David Cameron Urges Householders To “drag burglars into the kitchen, it's where the knives are”

Conservative leader David Cameron has pledged to strengthen the laws protecting householders if they beat up an intruder in the middle of the night, or maim a dinner party guest whose house price growth is better than your own.

“I believe these people leave their human rights outside, so we will make sure that you can drag a hoodie into your kitchen before you give him a good beating,” said Mr Cameron. “As the criminals say ‘You just watch your step in my manor’ … house.”

Mr Cameron said that the law must be clear, unambiguous and above all appealing to those people who only read the headline or the first paragraph of an article in the Sun or the Daily Mail.
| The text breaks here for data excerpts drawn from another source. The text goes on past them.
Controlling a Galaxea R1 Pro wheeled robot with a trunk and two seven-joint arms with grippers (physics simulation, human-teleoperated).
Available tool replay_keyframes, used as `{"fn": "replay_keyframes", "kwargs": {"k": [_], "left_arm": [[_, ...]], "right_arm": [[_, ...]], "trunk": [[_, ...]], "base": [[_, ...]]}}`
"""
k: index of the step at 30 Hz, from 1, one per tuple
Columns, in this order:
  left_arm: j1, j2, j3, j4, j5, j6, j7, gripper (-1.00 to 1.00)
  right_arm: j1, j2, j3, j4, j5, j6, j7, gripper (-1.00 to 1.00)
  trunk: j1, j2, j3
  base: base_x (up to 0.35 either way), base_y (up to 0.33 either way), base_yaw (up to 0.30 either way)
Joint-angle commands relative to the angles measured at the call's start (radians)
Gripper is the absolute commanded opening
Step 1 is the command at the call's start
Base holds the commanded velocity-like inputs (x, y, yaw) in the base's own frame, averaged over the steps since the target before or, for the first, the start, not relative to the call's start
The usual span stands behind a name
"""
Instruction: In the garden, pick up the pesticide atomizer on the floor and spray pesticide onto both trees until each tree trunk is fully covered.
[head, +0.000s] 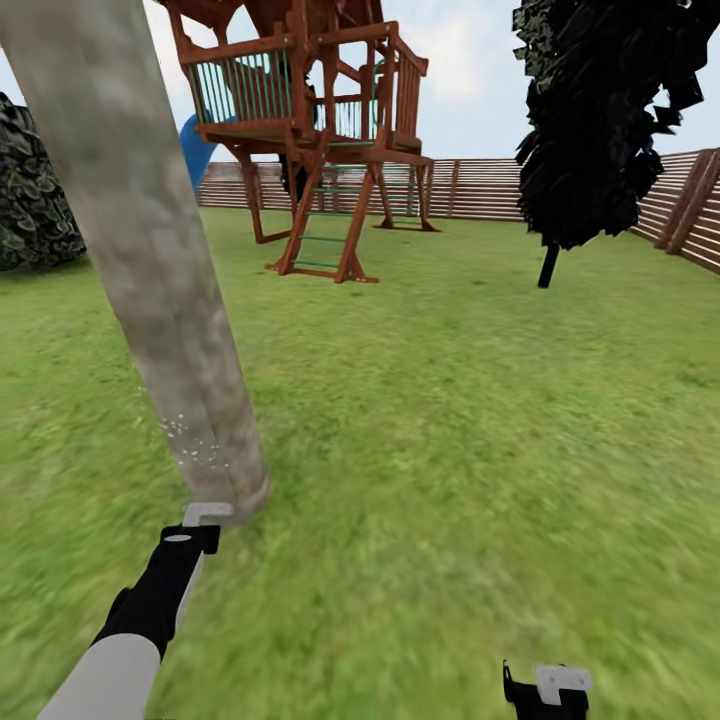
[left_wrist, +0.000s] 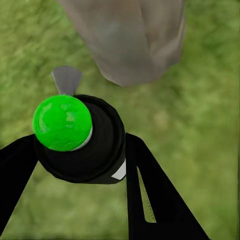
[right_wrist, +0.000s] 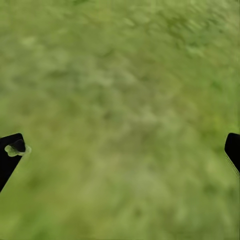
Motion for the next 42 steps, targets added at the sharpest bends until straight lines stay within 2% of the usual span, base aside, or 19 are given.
{"fn": "replay_keyframes", "kwargs": {"k": [1, 10, 16, 28, 36, 42], "left_arm": [[0.0, 0.003, -0.001, 0.0, 0.013, 0.0, 0.0, -1.0], [0.001, -0.001, -0.002, 0.0, 0.022, -0.001, 0.017, -1.0], [0.001, -0.001, -0.004, -0.002, 0.025, -0.002, 0.022, -1.0], [0.001, -0.003, -0.005, -0.002, 0.025, -0.003, 0.022, -1.0], [0.001, -0.004, -0.005, -0.002, 0.025, -0.003, 0.022, -1.0], [0.001, -0.004, -0.005, -0.002, 0.025, -0.003, 0.022, -1.0]], "right_arm": [[0.0, 0.0, 0.0, 0.0, 0.0, 0.0, 0.0, 1.0], [0.0, 0.0, 0.0, 0.0, 0.0, 0.0, 0.0, 1.0], [0.0, 0.0, 0.0, 0.0, 0.0, 0.0, 0.0, 1.0], [0.0, 0.0, 0.0, 0.0, 0.0, 0.0, 0.0, 1.0], [0.0, 0.0, 0.0, 0.0, 0.0, 0.0, 0.0, 1.0], [0.0, 0.0, 0.0, 0.0, 0.0, 0.0, 0.0, 1.0]], "trunk": [[0.0, 0.0, 0.0], [0.0, 0.0, 0.0], [0.0, 0.0, 0.0], [0.0, 0.0, 0.0], [0.0, 0.0, 0.0], [0.0, 0.0, 0.0]], "base": [[0.146, -0.268, 0.278], [0.187, -0.233, 0.269], [0.17, -0.223, 0.034], [0.109, -0.262, 0.261], [0.165, -0.246, 0.044], [0.025, -0.268, 0.257]]}}
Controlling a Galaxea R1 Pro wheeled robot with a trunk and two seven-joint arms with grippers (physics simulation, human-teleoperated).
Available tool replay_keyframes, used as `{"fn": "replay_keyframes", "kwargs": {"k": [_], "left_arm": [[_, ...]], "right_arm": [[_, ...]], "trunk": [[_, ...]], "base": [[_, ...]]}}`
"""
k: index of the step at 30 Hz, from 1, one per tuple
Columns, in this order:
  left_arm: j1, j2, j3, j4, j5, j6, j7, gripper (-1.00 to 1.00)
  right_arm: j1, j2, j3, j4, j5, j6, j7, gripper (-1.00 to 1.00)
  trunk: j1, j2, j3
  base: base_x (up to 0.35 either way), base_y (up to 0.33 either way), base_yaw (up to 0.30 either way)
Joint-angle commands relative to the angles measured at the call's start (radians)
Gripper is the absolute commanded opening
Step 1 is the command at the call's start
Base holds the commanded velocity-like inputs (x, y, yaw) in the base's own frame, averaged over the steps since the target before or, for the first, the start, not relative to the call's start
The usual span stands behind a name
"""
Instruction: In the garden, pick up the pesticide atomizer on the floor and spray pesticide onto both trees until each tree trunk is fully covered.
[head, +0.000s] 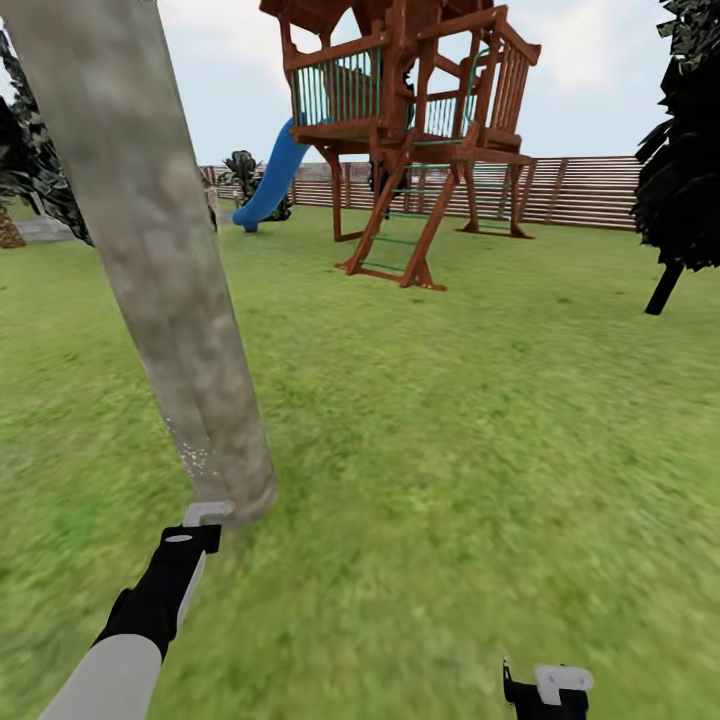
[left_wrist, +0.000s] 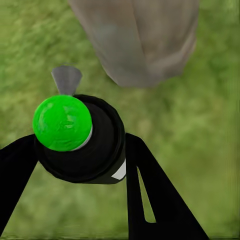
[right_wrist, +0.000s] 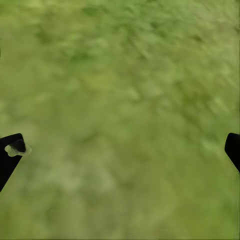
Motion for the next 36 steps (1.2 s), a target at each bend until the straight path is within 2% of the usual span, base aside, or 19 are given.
{"fn": "replay_keyframes", "kwargs": {"k": [1, 14, 18, 19, 21, 23, 24, 25, 26, 27, 28, 29, 31, 33, 34, 36], "left_arm": [[0.0, 0.0, 0.0, 0.0, -0.001, 0.0, 0.0, -1.0], [0.0, -0.002, -0.003, 0.002, 0.001, 0.0, 0.0, -1.0], [-0.002, -0.013, -0.008, -0.011, 0.024, -0.001, -0.009, -1.0], [-0.009, -0.031, -0.012, -0.066, 0.031, 0.007, -0.015, -1.0], [-0.015, -0.044, -0.015, -0.086, 0.033, 0.026, -0.021, -1.0], [-0.051, -0.024, -0.03, -0.089, 0.028, 0.107, -0.093, -1.0], [-0.074, 0.031, -0.032, -0.088, 0.025, 0.135, -0.153, -1.0], [-0.08, 0.073, -0.032, -0.088, 0.027, 0.142, -0.185, -1.0], [-0.084, 0.108, -0.033, -0.087, 0.029, 0.146, -0.222, -1.0], [-0.086, 0.125, -0.033, -0.086, 0.028, 0.148, -0.261, -1.0], [-0.087, 0.129, -0.035, -0.087, 0.027, 0.153, -0.29, -1.0], [-0.091, 0.12, -0.04, -0.088, 0.028, 0.19, -0.314, -1.0], [-0.112, 0.095, -0.092, -0.089, 0.026, 0.238, -0.324, -1.0], [-0.133, 0.099, -0.108, -0.088, 0.026, 0.247, -0.325, -1.0], [-0.176, 0.112, -0.109, -0.08, 0.025, 0.263, -0.327, -1.0], [-0.205, 0.182, -0.11, -0.076, 0.028, 0.294, -0.332, -1.0]], "right_arm": [[0.0, 0.0, 0.0, 0.0, 0.0, 0.0, 0.0, 1.0], [0.0, 0.0, 0.0, 0.0, 0.0, 0.0, 0.0, 1.0], [0.0, 0.0, 0.0, 0.0, 0.0, -0.001, 0.0, 1.0], [0.0, 0.0, 0.0, 0.0, -0.001, -0.001, 0.0, 1.0], [0.0, -0.001, 0.0, 0.0, 0.0, -0.001, 0.0, 1.0], [0.0, -0.001, 0.0, 0.0, 0.0, -0.002, 0.0, 1.0], [0.0, -0.001, -0.001, 0.0, 0.0, -0.002, 0.0, 1.0], [0.0, -0.002, -0.001, 0.0, 0.0, -0.002, 0.001, 1.0], [0.0, -0.002, -0.001, 0.0, 0.0, -0.002, 0.001, 1.0], [0.0, -0.002, -0.001, -0.001, 0.0, -0.002, 0.001, 1.0], [0.0, -0.002, -0.001, -0.001, 0.0, -0.002, 0.001, 1.0], [0.0, -0.002, -0.002, -0.001, 0.0, -0.002, 0.0, 1.0], [0.0, -0.002, -0.002, -0.001, 0.0, -0.002, 0.0, 1.0], [0.0, -0.002, -0.002, -0.001, 0.0, -0.002, 0.0, 1.0], [0.0, -0.002, -0.002, -0.001, 0.0, -0.002, 0.0, 1.0], [0.0, -0.002, -0.002, -0.001, 0.0, -0.002, 0.0, 1.0]], "trunk": [[0.0, 0.0, 0.0], [0.0, 0.0, 0.0], [0.0, 0.0, 0.0], [0.0, 0.0, 0.0], [0.0, 0.0, 0.0], [0.0, 0.0, 0.0], [0.0, 0.0, 0.0], [0.0, 0.0, 0.0], [0.0, 0.0, 0.0], [0.0, 0.0, 0.0], [0.0, 0.0, 0.0], [0.0, 0.0, 0.0], [0.0, 0.0, 0.0], [0.0, 0.0, 0.0], [0.0, 0.0, 0.0], [0.0, 0.0, 0.0]], "base": [[0.001, -0.271, 0.276], [0.116, -0.245, 0.276], [0.039, -0.033, 0.276], [0.002, -0.002, 0.106], [0.0, 0.0, 0.025], [0.0, 0.0, 0.003], [0.0, 0.0, 0.0], [0.0, 0.0, 0.0], [0.0, 0.0, 0.0], [0.0, 0.0, 0.0], [0.0, 0.0, 0.0], [0.0, 0.0, 0.0], [0.0, 0.0, 0.0], [0.0, 0.0, 0.0], [0.0, 0.0, 0.0], [0.0, 0.0, 0.0]]}}
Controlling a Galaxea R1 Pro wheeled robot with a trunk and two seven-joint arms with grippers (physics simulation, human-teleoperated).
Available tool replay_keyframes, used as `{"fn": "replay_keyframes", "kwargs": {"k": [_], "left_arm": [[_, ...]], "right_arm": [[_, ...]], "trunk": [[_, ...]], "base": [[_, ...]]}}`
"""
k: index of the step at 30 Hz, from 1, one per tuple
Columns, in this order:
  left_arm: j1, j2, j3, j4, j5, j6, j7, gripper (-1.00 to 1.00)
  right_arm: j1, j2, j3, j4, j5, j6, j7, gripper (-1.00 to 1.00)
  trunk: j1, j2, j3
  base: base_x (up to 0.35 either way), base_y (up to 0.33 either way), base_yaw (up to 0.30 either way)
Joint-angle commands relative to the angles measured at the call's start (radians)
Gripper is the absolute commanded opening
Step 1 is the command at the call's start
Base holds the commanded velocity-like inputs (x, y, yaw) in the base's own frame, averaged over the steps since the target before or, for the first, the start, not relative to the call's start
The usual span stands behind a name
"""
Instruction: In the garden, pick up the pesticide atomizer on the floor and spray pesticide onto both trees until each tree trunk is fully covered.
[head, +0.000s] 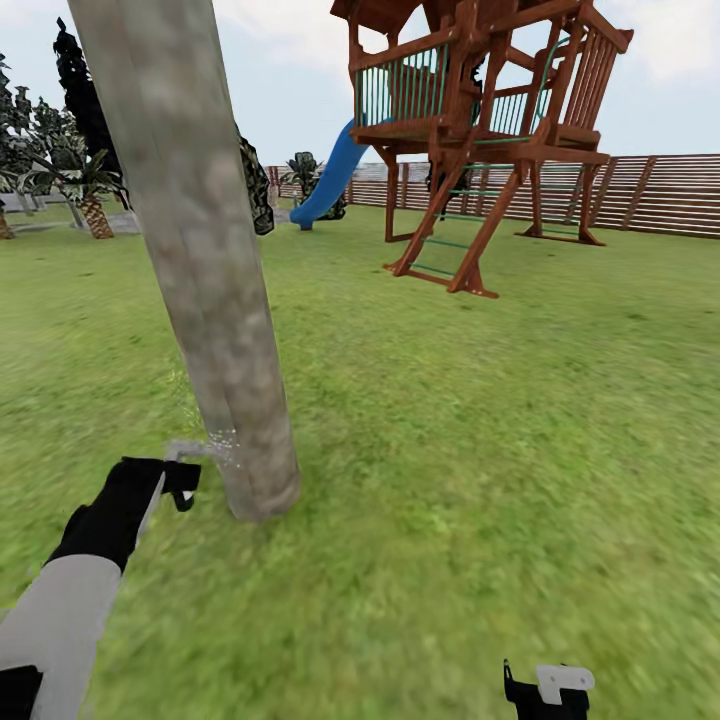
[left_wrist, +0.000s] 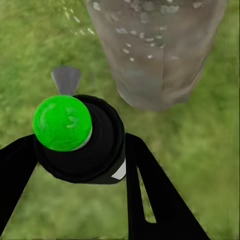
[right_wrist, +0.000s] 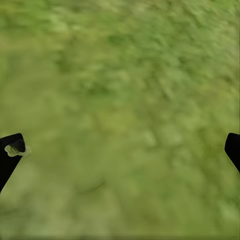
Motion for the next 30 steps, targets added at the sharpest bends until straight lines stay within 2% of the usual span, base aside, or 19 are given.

“Householders, especially in High Wycombe, need to know that if they have apprehended an intruder they are free to inflict brain damage upon him,” said Mr Cameron. “They need assurance that the law will allow them the freedom to change weapons during the beating. There will be provisions for the homeowner to choose between an iron bar, a cricket bat or a hockey stick. Or use all 3.”

Mr Cameron was speaking following a number of high-profile cases that have once again re-opened the debate about the levels of extreme violence a member of the public is allowed to inflict on a criminal.

“I think the tariff is clear, no-one is saying that losing a VCR is worth taking a human life for,” said Mr Cameron. “But have you seen the picture quality on the latest LED HD TVs? If someone stole one from you, no court could begrudge you cutting their spines with a carving knife.”

Mr Cameron emphasised that it was the duty of political leaders to ensure that ever strengthening human rights were not abused by the law breaking to weaken the protection of the law abiding.

“It is one of the greatest principles of English Common Law that Myleene Klass’s home is her castle,” said Mr Cameron. “All former reality TV contestants who have been out of the limelight for a couple of years should be able to wave a knife out of their own kitchen window without the need for their publicist to phone the Sun.”